■ **Entries shown**:
.....
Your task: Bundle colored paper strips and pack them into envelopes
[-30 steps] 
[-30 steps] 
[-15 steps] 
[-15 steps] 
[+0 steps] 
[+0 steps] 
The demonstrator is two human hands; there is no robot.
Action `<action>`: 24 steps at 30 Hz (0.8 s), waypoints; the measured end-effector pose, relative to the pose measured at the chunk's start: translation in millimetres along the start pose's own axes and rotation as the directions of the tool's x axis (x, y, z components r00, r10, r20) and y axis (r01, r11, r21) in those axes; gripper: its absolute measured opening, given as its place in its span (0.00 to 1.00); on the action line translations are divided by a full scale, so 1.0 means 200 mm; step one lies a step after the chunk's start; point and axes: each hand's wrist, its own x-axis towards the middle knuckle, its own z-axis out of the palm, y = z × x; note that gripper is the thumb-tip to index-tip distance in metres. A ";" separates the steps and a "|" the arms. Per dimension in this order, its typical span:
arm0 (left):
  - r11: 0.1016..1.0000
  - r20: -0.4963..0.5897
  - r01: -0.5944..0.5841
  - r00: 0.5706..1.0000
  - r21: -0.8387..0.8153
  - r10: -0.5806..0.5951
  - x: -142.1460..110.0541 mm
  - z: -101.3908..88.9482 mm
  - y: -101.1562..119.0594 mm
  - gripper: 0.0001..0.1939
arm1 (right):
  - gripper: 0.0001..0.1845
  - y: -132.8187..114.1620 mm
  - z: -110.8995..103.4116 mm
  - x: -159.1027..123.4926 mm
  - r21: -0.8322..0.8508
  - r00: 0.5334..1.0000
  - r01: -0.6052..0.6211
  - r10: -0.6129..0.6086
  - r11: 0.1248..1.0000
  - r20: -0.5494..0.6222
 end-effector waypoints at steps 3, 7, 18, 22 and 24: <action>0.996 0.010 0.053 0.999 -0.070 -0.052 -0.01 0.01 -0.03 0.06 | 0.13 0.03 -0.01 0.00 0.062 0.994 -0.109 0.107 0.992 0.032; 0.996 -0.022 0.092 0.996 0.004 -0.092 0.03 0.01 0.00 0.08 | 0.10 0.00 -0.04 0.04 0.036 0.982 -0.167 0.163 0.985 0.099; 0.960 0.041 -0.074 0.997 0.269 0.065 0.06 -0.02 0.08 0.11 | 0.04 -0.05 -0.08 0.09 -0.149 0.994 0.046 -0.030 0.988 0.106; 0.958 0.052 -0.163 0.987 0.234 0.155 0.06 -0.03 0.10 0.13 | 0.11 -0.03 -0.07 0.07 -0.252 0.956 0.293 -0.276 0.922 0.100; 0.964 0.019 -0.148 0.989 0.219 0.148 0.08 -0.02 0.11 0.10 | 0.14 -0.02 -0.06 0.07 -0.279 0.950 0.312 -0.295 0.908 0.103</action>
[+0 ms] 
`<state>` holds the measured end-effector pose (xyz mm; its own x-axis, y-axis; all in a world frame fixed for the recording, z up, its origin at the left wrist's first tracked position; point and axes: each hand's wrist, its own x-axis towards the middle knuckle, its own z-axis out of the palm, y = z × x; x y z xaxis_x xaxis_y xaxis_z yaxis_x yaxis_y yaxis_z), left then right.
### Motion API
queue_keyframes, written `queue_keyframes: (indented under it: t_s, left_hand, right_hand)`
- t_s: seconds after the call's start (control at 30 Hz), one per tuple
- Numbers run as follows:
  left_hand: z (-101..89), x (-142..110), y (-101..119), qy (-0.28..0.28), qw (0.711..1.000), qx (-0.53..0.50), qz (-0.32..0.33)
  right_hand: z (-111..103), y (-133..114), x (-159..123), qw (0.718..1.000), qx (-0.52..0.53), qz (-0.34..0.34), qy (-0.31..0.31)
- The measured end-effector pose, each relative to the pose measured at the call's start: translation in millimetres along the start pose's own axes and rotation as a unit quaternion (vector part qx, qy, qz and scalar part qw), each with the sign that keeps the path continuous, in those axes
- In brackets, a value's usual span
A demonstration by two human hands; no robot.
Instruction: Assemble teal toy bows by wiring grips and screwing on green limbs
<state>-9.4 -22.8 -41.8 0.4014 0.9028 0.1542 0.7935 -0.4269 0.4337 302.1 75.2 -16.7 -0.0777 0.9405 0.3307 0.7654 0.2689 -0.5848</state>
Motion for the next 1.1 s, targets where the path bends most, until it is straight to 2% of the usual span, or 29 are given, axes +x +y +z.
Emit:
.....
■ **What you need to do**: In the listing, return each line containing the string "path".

■ **Exercise response**:
- The measured end-effector pose, each relative to the pose measured at the call's start: translation in millimetres along the start pose's own axes and rotation as a unit quaternion (vector part qx, qy, qz and scalar part qw), each with the sign that keeps the path continuous, in those axes
Motion for the next 1.1 s, targets where the path bends most, until it is straight to 2% of the usual span, or 29 are given, axes +x +y +z.

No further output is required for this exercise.